Segment Open
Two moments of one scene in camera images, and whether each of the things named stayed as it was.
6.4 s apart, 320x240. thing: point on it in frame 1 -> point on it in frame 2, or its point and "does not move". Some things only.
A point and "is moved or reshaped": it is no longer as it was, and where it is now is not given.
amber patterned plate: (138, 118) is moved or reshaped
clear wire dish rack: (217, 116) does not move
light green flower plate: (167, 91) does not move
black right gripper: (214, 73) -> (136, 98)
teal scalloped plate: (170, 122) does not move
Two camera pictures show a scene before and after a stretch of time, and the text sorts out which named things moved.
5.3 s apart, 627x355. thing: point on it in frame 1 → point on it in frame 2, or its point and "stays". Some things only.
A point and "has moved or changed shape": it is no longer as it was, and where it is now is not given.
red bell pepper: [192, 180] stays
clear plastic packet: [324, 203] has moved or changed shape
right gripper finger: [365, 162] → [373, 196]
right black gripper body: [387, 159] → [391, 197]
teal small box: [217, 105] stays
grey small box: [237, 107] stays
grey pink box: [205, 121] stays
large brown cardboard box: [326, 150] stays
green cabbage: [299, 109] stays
Segment Closed
For this exercise, retype each entry from above exactly as it stands.

Two moments of one scene in camera images, and whether each of the things named stayed as it was.
6.4 s apart, 320x240. thing: point on it in frame 1 -> point on it in frame 2, or its point and "does not move". Some things only.
A point and "is moved or reshaped": it is no longer as it was, and where it is now is not given.
amber patterned plate: (138, 118) is moved or reshaped
clear wire dish rack: (217, 116) does not move
light green flower plate: (167, 91) does not move
black right gripper: (214, 73) -> (136, 98)
teal scalloped plate: (170, 122) does not move
Two camera pictures show a scene before and after a stretch of time, and the text sorts out which named things moved.
5.3 s apart, 627x355. thing: point on it in frame 1 → point on it in frame 2, or its point and "stays". Some things only.
A point and "has moved or changed shape": it is no longer as it was, and where it is now is not given.
red bell pepper: [192, 180] stays
clear plastic packet: [324, 203] has moved or changed shape
right gripper finger: [365, 162] → [373, 196]
right black gripper body: [387, 159] → [391, 197]
teal small box: [217, 105] stays
grey small box: [237, 107] stays
grey pink box: [205, 121] stays
large brown cardboard box: [326, 150] stays
green cabbage: [299, 109] stays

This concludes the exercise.